Turkey's state gas grid operator Botas on May 8 signed a deal with US supermajor ExxonMobil for liquefied natural gas (LNG) supplies, the country’s energy minister announced, throwing into question whether or not Ankara will scale down reliance on Russian gas supplies in coming years.

"The U.S. is already one of our important suppliers of LNG," Energy Minister Alparslan Bayraktar said on social media platform X, adding that the deal was signed in Washington.

Bayraktar did not provide any other details on the agreement, but added: "With this agreement, which is planned to be long-term, we will take another step towards diversifying our resources."

At the end of April, Bayraktar told the Financial Times in an interview that Ankara wants to build a "new supply portfolio" that will make it less reliant on any single partner. He added in the interview that Turkey would annually secure up to 2.5mn tonnes of LNG through a deal under discussion with ExxonMobil that could be drawn up for a decade. Such a deal for the super-chilled fuel would likely cost Turkey over a billion dollars a year at current prices.

Turkey has very little oil and gas of its own. It is highly dependent on imports from Russia, Azerbaijan and Iran, as well as on LNG shipments from Algeria, Qatar, the US, Nigeria and Oman.

Despite its lack of hydrocarbon resources, Turkey has plans to set up an energy hub from where oil and gas flows reaching the country could be redistributed to European and potentially other export markets. However, wary of Turkey’s ambitions to become an energy supply powerhouse based on re-exports, some potential client countries have expressed concerns that the hub could be used to disguise Russian oil and gas flows currently banned from their markets by Ukraine war-related sanctions.

Around 2.5mn tonnes/year of LNG would cover around 7% of Turkey’s natural gas consumption based on data for last year from the country’s Energy Market Regulatory Authority.

Some of Turkey’s long-term agreements with Moscow for gas will expire in 2025.

Over 40% of Turkish gas imports came from Russia in 2023, most of which was delivered via pipelines.

Despite Turkey being a Nato member, Ankara and Moscow have maintained strong trade and economic relations, with Russia also serving as Turkey’s top supplier of oil.

Iran provides around 17% of Turkey’s gas imports but the deal for the piped deliveries is slated to expire in 2026. Azerbaijan supplies 16% of the country’s gas imports.

In 2022, the US supplied 10% of Turkey’s natural gas imports, while in 2023 Turkey went to the spot market and imported 5mn tonnes of LNG gas from the US.

ExxonMobil is ramping up its LNG portfolio, while Turkey is increasing its infrastructure for importing and storing LNG. A partnership between the two not only makes sense but has become almost inevitable, according to oil and gas trade media outlet NewsBase.

ExxonMobil has set its sights on increasing its production capacity to 40mn tonnes/year by the end of the decade, which would mark a doubling from its 2020 level.
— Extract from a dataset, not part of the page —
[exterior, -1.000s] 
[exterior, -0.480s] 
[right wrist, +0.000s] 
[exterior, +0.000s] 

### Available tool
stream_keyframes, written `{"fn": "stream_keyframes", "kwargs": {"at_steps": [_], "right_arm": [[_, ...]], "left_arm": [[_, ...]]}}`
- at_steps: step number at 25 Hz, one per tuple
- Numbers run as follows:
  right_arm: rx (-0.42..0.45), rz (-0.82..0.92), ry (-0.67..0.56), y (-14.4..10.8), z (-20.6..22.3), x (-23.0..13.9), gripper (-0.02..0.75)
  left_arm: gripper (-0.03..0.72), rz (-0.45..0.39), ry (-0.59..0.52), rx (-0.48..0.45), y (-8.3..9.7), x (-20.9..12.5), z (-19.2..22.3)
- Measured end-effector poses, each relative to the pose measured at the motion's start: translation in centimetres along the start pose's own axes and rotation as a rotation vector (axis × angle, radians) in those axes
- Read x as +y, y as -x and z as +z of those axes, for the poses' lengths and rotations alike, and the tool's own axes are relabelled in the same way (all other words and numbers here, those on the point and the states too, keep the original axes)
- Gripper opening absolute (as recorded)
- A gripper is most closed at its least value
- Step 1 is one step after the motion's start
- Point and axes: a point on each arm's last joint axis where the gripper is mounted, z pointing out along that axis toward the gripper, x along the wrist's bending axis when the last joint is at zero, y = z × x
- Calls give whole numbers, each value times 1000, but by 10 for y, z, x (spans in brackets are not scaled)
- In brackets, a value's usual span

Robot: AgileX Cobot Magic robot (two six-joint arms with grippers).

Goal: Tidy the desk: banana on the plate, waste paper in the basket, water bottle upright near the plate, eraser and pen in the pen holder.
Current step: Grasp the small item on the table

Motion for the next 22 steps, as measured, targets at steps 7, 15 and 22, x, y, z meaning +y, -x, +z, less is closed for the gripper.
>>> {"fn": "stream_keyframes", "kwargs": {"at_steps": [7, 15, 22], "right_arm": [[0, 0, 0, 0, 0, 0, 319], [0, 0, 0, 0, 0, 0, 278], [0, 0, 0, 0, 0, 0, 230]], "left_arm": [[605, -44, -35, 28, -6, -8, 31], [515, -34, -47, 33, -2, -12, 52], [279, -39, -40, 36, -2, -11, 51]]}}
Meanwhile, Turkey’s expansion of its LNG infrastructure has seen gas imports of LNG climb to 30% in 2023 compared to 15% in 2014.

LNG makes matters more flexible for Turkey when it comes to suppliers of natural gas, as opposed to the inflexibility of pipeline gas.

Turkey is able to receive gas via seven international pipelines, while it has five LNG facilities, including three floating storage and regasification units (FSRU) and two underground natural gas storage facilities.

Energy minister Bayraktar said he arrived in the US capital for various talks.

"We are among the few countries in the world with our gasification capacity. We will continue to contribute to the energy supply security of both our country and our region," Bayraktar added.

The minister said in a separate post on X on May 9 that he met US Secretary of Energy Jennifer Granholm and that an energy and climate programme between the two countries was initiated.

"We initiated the Energy and Climate Dialogue Program between our countries and held its first meeting. We hope that the program will bring together public and private sector representatives and serve as a productive platform for all stakeholders," Bayraktar wrote on X.

"During our meeting, we also evaluated many topics such as natural gas, renewable energy, energy efficiency, nuclear energy and critical minerals," he added.